A kafka cluster consists of multiple brokers (Servers).

Bootstrap server:

Every broker is a bootstrap server which has information for all other brokers.

Replication:

Partitions are replicated automatically across brokers.

Leader/ISR:

In replication we have a leader partition which receives data directly while the ISR (in sync Replica) replicates data from the leader.

Zookeeper:

The process of leader and ISR is managed by Zoo keeper automatically. A Zoo keeper manages brokers. Zookeeper by design works only with an odd number of servers. Eg. we cannot have 2 zookeepers. We need to have 1,3,5 etc. with the concept of leader/followers

Producers:

Producers write data to topics and can choose to receive or not receive acknowledgement for the writes.
[acks-0 - producer will not wait for acknowledgement (possible data loss)
acks-1 - producer will wait for leader to acknowledgement (limited data loss) - This is default
acks-All - producer will wait for leader and replicas to acknowledge - No data loss]

Keys:

Producers can send Keys with messages. If the key is null then write partition cannot be determined and data is written in round robin. Key is useful for message ordering

Consumers:

Consumers read data from topics

Consumer group:

Consumers read data in consumer groups and each consumer within a group reads from an exclusive partition.

Commit:

When a consumer in the group has processed data then it would commit this offset so that it is not read again.

Commit delivery semantics:

At most once (maybe be data loss), At least once. Exactly once.

     

Kafka Installation

Download Kafka from page: https://kafka.apache.org/downloads
Unzip and copy it to your base folder
Add Kafka bin folder or bin\windows folder to your path variable
Go to the kafka config folder and edit zookeeper.properties file and change the dataDir= to your desired location (probably inside Kakfa folder inside a data directory)
Go to the kafka config folder and edit server.properties file and change the log.dirs=/ to your desired location (probably inside Kakfa folder inside a data directory)
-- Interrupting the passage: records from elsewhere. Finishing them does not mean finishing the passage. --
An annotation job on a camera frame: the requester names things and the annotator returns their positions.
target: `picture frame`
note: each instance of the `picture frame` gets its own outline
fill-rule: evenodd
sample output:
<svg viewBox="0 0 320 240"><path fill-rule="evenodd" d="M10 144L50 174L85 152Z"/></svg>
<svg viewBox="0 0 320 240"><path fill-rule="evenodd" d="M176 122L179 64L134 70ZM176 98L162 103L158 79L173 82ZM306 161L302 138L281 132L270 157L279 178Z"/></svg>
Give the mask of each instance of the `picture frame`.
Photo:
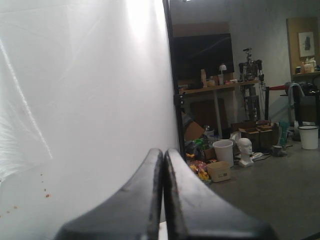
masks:
<svg viewBox="0 0 320 240"><path fill-rule="evenodd" d="M299 53L300 58L311 57L315 55L315 39L314 33L309 32L299 32Z"/></svg>

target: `television screen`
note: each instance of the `television screen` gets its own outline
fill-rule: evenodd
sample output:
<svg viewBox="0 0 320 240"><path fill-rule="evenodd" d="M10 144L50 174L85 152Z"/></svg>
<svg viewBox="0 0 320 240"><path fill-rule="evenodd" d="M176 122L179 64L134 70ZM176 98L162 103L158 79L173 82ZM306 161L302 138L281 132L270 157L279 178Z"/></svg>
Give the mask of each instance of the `television screen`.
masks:
<svg viewBox="0 0 320 240"><path fill-rule="evenodd" d="M201 69L207 78L218 75L221 64L224 73L235 71L230 33L175 37L173 51L179 80L200 79Z"/></svg>

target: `white mannequin head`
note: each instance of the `white mannequin head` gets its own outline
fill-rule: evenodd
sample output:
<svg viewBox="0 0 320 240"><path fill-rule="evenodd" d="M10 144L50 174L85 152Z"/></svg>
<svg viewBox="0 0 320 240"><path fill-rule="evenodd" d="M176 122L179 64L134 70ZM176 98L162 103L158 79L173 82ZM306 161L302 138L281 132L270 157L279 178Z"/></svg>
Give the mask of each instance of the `white mannequin head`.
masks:
<svg viewBox="0 0 320 240"><path fill-rule="evenodd" d="M240 138L237 142L241 155L252 154L252 143L248 138Z"/></svg>

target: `concrete floor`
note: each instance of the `concrete floor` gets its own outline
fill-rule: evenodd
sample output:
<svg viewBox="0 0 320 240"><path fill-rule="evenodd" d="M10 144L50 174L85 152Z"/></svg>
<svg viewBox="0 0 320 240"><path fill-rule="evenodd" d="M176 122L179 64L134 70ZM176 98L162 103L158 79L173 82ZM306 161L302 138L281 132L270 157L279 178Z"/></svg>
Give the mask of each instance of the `concrete floor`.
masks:
<svg viewBox="0 0 320 240"><path fill-rule="evenodd" d="M231 179L210 188L244 212L270 223L281 240L301 240L320 232L320 150L299 142L286 157L231 168Z"/></svg>

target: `white bucket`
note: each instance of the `white bucket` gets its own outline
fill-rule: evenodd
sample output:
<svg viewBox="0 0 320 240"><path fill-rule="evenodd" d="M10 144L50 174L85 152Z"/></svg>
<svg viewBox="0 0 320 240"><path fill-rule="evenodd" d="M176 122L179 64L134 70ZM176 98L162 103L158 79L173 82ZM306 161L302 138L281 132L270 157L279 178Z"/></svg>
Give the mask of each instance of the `white bucket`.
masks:
<svg viewBox="0 0 320 240"><path fill-rule="evenodd" d="M213 143L216 158L218 161L224 161L230 164L230 167L234 165L234 143L230 140L220 140Z"/></svg>
<svg viewBox="0 0 320 240"><path fill-rule="evenodd" d="M318 126L300 126L299 132L303 149L313 150L318 148Z"/></svg>
Start the zookeeper first with the following command from the Kafka base folder:
   bin/zookeeper-server-start.sh config/zookeeper.properties

Start Kafka next with the following command from the Kafka base folder:
   bin/kafka-server-start.sh config/server.properties

Incase of windows the command would be:

To start ZooKeeper 
bin\windows\zookeeper-server-start config\zookeeper.properties
 
To start Kafka
bin\windows\kafka-server-start config\server.properties

To start another instance of Kafka from the same kafka folder
bin\windows\kafka-server-start config\server.properties --override broker.id=2 --override log.dirs=./logs/kafka2-logs --override listeners=PLAINTEXT://localhost:9093

To stop Kafka on windows:
bin\windows\kafka-server-stop

To stop zookeepr on windows:  
bin\windows\zookeeper-server-stop  

Kafka must be up and running now.

     

Kafka Commands

Create a topic

kafka-topics --zookeeper localhost:2181 --topic my-topic --create --partitions 3 --replication-factor 1

List topics

kafka-topics --zookeeper localhost:2181 --list

Describe information about topic

kafka-topics --zookeeper localhost:2181 --topic my-topic --describe

Delete topic

kafka-topics --zookeeper localhost:2181 --topic my-topic --delete

Producer

kafka-console-producer --broker-list localhost:9092 --topic my_topic

Adding Producer Properties

kafka-console-producer --broker-list localhost:9092 --topic my_topic --producer-property acks=all

Producers with Key/Value

kafka-console-producer --broker-list localhost:9092 --topic my_topic --property parse.key=true --property key.separator=,

Consumer (this will read messages from the time the consumer was launched)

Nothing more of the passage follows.